[ASSIGNMENT]: Go through the material underneath and show every line where the string "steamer" occurs.

[DATA EXTRACT]:
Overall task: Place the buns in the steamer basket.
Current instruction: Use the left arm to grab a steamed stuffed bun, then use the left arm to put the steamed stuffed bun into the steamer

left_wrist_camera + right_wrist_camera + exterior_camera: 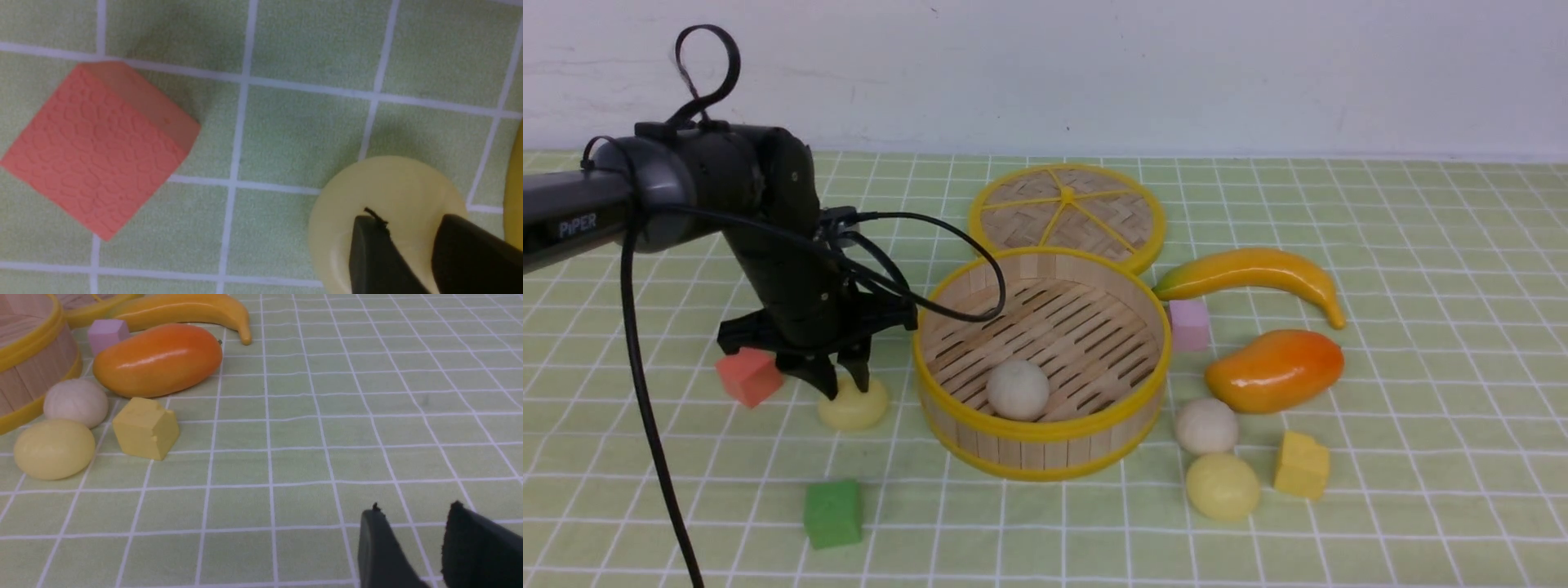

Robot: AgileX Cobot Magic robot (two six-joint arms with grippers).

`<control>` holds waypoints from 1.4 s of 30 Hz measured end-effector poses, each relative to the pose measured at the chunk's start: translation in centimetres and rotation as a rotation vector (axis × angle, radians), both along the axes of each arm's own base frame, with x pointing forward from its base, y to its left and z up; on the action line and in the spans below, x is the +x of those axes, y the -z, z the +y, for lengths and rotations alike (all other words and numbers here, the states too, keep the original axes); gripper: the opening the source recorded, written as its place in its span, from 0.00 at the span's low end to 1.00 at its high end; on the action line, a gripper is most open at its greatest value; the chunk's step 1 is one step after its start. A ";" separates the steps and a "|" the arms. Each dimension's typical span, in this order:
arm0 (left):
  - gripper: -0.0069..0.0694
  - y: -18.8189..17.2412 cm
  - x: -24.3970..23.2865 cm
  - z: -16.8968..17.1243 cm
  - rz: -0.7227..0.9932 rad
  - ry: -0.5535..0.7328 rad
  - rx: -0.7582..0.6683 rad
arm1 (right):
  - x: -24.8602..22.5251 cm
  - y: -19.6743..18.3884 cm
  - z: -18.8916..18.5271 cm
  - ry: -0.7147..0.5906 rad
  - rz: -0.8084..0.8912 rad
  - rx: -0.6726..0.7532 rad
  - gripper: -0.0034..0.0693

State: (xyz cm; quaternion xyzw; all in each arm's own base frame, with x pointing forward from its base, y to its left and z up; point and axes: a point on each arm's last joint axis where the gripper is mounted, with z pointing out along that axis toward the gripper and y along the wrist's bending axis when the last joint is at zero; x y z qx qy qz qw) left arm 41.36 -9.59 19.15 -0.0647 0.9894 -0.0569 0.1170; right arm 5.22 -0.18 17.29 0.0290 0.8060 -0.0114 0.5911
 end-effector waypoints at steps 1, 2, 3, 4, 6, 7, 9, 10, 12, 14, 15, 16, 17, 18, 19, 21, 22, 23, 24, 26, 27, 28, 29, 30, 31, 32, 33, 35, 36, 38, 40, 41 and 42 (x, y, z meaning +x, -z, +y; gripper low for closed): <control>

[TASK RESPONSE]:
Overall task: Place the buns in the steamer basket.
Current instruction: Use the left arm to grab a steamed stuffed bun, then use the left arm to put the steamed stuffed bun into the steamer

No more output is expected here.